━━━━━ STORED DATA
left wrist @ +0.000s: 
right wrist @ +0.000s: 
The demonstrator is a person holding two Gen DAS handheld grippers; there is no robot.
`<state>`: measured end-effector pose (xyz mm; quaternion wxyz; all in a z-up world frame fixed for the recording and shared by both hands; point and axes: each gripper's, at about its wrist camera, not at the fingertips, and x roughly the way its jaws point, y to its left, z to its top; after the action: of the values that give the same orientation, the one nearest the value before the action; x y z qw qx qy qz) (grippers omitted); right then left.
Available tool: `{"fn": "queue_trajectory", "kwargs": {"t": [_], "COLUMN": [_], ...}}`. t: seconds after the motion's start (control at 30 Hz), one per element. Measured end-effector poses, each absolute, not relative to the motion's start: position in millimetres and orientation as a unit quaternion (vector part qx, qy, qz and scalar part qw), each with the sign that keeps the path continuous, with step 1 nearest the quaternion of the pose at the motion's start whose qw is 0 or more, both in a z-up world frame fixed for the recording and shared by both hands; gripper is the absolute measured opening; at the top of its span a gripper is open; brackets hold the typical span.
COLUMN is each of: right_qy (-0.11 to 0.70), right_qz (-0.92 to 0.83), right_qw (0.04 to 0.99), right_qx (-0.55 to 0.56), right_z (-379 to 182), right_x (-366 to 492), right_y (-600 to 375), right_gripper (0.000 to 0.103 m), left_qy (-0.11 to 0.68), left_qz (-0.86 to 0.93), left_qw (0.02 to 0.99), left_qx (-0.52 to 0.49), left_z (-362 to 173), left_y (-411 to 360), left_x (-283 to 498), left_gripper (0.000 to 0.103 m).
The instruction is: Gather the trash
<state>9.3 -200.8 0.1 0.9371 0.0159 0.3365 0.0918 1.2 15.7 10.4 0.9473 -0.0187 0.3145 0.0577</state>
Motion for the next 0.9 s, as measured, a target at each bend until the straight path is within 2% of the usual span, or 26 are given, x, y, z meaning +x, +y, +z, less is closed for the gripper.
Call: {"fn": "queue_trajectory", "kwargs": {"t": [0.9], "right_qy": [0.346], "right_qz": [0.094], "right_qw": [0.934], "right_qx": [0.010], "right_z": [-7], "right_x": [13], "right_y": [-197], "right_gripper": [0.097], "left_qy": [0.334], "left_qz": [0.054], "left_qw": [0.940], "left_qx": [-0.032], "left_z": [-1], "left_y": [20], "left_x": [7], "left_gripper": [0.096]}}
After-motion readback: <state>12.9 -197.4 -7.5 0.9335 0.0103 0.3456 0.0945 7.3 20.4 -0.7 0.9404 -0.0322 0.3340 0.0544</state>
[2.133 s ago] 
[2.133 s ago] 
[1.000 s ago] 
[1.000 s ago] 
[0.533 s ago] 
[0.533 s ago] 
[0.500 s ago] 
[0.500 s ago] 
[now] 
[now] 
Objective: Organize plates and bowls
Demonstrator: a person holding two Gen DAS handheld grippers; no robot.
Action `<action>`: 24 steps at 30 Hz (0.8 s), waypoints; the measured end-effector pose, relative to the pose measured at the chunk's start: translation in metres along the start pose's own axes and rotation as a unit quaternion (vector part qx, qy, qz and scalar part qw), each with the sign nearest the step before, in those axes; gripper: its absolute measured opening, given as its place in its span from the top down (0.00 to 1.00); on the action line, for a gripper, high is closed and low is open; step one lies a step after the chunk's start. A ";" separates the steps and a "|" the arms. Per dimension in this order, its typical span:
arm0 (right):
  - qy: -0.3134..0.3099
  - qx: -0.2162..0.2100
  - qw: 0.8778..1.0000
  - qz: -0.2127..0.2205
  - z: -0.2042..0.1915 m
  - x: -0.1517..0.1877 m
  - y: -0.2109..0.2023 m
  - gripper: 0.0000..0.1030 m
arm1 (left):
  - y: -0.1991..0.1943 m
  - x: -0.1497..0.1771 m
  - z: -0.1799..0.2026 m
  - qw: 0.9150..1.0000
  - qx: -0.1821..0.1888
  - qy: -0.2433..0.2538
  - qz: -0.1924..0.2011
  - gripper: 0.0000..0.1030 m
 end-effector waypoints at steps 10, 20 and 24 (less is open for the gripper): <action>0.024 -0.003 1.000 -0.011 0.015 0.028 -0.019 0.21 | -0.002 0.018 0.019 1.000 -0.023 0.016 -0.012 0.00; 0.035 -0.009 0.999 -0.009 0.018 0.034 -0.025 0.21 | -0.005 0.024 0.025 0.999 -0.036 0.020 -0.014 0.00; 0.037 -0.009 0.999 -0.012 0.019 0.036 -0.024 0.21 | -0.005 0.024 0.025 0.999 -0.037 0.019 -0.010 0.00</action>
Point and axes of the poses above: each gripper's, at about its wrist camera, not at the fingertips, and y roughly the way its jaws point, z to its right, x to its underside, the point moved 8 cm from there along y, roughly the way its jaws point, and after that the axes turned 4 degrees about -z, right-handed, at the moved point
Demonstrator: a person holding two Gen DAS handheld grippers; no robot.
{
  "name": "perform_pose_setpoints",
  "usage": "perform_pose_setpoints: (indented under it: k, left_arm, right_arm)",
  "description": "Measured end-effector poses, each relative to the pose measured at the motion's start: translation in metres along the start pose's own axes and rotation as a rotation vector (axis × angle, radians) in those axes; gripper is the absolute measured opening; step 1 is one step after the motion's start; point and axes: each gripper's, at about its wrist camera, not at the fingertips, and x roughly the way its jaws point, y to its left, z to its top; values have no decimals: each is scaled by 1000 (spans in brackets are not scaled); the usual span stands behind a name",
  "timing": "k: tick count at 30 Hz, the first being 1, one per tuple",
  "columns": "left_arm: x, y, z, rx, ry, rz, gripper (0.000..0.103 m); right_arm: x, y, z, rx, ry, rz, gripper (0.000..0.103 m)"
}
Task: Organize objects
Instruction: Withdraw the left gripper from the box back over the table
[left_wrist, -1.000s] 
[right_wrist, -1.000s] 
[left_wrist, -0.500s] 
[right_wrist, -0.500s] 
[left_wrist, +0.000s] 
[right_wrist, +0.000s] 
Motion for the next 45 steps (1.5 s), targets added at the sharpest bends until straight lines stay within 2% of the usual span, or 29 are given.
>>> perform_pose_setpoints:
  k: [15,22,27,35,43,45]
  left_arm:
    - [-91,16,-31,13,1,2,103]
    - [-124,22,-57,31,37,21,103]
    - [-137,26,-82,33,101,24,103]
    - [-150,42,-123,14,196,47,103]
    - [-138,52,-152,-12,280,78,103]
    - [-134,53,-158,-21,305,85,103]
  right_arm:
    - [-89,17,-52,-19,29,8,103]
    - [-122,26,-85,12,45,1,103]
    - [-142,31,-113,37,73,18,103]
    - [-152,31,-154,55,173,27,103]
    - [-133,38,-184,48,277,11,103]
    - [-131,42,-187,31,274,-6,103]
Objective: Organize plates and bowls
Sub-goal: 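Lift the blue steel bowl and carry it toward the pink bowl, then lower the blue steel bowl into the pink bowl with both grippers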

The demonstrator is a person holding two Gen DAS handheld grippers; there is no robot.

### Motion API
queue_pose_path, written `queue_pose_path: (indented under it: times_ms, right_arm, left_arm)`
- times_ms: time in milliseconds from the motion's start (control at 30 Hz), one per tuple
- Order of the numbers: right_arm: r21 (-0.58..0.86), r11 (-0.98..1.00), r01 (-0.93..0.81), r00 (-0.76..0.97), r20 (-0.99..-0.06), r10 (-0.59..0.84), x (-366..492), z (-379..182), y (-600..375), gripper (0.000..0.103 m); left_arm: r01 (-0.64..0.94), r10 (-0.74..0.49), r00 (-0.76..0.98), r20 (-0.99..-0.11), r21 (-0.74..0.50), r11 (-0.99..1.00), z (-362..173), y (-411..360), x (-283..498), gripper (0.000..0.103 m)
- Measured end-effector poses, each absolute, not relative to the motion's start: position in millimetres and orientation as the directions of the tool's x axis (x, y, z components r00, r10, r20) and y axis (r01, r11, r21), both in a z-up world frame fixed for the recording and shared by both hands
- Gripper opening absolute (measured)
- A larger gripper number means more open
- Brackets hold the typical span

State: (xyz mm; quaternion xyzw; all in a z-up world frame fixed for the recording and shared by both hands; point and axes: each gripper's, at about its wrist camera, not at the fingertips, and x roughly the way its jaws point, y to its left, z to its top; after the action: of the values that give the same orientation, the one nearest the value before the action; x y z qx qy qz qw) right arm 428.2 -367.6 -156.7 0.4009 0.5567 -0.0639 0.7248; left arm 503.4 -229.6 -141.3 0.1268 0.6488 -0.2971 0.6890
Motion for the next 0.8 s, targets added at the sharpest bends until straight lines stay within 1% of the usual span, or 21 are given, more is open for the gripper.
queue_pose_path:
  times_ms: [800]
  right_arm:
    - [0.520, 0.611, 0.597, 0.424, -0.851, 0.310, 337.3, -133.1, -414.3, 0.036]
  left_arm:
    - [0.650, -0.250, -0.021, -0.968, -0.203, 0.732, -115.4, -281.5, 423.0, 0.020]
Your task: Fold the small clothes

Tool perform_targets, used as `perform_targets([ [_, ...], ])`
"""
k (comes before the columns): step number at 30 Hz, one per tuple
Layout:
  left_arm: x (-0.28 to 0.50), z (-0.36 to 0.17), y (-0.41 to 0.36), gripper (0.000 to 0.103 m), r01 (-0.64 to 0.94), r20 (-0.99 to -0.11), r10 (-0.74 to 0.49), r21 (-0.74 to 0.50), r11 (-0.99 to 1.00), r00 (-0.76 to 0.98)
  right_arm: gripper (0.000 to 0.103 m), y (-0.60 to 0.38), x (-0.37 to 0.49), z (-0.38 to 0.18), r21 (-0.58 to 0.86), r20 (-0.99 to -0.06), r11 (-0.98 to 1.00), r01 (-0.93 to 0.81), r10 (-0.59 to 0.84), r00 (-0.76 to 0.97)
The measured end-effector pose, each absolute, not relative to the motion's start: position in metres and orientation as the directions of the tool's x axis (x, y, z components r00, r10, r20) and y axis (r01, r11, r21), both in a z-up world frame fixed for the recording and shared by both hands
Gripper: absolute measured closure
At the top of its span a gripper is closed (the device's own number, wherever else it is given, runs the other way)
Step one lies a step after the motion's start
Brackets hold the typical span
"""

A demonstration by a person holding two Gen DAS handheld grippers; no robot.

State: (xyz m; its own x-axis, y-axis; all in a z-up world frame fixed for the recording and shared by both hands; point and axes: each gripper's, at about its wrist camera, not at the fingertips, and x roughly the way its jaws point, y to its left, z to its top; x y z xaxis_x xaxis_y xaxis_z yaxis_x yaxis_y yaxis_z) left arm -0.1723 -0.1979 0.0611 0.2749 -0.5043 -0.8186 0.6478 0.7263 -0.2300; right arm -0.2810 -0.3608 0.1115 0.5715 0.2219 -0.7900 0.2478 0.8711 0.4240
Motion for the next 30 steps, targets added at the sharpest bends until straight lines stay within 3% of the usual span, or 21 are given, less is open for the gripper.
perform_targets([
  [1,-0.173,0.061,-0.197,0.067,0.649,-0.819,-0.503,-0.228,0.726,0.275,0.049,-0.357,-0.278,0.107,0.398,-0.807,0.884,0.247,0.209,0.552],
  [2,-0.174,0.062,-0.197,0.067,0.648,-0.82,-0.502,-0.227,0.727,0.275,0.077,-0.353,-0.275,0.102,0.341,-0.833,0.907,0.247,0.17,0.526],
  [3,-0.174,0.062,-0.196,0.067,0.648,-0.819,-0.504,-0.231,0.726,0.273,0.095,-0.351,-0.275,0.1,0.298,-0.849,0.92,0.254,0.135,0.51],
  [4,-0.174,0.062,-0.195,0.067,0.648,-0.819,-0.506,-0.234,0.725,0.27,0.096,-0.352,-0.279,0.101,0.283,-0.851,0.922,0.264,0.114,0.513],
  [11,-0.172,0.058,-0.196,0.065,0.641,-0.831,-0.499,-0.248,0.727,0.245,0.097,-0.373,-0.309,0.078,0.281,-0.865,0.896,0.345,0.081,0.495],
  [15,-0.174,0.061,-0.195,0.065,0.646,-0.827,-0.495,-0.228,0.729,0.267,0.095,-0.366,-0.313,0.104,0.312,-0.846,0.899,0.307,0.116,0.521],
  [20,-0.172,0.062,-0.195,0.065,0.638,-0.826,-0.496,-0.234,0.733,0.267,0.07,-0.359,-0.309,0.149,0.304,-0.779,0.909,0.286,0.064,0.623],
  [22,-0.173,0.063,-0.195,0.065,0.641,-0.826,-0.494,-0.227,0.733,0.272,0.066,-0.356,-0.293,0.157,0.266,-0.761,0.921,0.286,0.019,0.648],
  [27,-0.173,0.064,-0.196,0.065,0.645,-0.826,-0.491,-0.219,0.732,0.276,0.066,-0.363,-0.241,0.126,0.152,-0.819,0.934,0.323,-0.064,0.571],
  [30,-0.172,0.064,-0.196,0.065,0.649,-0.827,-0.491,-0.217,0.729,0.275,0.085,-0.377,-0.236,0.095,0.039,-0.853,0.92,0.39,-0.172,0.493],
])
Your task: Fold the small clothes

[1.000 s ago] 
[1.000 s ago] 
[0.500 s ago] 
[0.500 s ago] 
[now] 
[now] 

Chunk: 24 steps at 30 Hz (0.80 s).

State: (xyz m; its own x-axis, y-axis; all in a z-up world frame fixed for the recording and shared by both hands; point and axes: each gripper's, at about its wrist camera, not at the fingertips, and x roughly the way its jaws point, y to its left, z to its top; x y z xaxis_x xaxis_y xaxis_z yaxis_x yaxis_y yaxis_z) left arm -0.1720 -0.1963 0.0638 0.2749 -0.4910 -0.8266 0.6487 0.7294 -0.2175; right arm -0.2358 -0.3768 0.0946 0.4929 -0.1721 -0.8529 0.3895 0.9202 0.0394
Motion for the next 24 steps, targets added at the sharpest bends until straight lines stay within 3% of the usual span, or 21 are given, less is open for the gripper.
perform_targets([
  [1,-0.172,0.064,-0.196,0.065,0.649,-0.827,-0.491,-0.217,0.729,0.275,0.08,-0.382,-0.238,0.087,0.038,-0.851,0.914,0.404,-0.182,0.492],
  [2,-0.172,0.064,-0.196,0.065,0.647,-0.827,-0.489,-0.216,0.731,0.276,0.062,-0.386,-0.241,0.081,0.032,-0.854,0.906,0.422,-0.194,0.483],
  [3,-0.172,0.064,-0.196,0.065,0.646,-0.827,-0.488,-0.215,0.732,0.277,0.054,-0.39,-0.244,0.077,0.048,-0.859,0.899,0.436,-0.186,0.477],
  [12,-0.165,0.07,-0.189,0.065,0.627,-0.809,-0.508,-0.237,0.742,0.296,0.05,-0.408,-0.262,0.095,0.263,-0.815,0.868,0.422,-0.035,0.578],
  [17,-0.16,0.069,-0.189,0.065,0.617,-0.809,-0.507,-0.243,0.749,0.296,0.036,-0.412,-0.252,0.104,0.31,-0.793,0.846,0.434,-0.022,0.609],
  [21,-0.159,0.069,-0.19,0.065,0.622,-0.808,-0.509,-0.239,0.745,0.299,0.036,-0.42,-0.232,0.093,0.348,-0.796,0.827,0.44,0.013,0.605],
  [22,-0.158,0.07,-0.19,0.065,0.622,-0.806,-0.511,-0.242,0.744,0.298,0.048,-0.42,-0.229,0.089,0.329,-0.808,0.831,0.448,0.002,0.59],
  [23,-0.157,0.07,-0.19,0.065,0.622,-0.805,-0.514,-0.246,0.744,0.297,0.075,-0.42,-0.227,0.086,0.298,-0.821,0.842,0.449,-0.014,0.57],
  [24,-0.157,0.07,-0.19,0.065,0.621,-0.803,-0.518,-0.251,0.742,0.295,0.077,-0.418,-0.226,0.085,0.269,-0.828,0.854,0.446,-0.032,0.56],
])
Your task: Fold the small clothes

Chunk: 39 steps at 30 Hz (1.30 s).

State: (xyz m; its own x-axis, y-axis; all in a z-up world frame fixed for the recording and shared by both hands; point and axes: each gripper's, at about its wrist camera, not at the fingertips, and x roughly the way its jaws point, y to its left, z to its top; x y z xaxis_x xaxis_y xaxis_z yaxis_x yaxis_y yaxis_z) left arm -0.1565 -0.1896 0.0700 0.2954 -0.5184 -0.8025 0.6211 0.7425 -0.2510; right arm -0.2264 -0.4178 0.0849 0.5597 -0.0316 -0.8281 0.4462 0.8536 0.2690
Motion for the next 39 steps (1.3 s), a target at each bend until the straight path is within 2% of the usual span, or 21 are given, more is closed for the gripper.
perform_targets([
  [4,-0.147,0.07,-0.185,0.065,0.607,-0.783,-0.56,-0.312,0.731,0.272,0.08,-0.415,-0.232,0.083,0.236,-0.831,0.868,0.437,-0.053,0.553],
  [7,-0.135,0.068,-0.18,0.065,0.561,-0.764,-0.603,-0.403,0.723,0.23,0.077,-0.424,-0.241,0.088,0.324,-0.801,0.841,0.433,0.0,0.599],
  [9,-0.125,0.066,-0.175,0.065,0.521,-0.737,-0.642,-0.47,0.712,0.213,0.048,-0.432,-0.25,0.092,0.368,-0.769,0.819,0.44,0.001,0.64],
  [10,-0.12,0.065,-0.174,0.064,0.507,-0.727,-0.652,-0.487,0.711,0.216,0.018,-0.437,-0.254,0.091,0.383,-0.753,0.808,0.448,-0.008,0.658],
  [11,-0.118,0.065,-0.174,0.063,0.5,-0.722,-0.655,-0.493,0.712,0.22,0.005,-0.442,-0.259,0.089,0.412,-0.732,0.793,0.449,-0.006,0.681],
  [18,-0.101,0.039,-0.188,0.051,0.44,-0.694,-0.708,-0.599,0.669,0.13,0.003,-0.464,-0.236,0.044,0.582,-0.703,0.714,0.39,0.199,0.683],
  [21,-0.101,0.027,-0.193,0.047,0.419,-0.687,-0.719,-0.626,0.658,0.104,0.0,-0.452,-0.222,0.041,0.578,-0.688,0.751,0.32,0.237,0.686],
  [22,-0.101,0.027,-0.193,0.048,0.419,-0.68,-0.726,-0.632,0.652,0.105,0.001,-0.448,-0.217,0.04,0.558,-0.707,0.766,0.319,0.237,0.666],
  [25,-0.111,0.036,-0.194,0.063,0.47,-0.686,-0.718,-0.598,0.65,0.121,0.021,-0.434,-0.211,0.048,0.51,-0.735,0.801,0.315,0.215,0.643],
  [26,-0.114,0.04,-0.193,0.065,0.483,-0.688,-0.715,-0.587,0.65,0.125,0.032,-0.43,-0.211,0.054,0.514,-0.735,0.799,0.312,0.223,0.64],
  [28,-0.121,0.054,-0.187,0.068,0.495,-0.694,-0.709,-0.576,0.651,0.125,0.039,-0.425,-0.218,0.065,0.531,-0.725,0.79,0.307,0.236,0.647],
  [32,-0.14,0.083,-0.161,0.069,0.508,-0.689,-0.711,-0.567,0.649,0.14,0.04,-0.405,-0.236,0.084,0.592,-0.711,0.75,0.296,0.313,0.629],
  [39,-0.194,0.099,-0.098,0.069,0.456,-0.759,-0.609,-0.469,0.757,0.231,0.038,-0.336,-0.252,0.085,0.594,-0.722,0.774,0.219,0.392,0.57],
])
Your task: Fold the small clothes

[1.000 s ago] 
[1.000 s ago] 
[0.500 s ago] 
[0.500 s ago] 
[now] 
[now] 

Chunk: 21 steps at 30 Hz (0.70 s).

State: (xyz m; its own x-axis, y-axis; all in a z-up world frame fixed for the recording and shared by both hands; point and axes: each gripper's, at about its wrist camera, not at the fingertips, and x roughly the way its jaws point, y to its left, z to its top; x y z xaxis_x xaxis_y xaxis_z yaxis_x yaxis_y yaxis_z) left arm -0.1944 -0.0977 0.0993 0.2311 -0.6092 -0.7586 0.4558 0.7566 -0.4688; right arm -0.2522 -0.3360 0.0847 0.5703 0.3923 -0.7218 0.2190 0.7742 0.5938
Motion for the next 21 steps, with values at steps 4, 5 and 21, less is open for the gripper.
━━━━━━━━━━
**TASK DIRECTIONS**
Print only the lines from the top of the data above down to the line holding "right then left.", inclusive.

**COMPLETED EXERCISE**
left wrist @ +0.000s: 
right wrist @ +0.000s: 
The demonstrator is a person holding two Gen DAS handheld grippers; there is no robot.
`<state>`: measured end-effector pose (xyz mm; quaternion wxyz; all in a z-up world frame fixed for the recording and shared by both hands; point and axes: each gripper's, at about its wrist camera, not at the fingertips, and x roughly the way its jaws point, y to its left, z to its top; after the action: of the values that give the same orientation, the one nearest the value before the action; x y z qw qx qy qz) (grippers omitted); right then left.

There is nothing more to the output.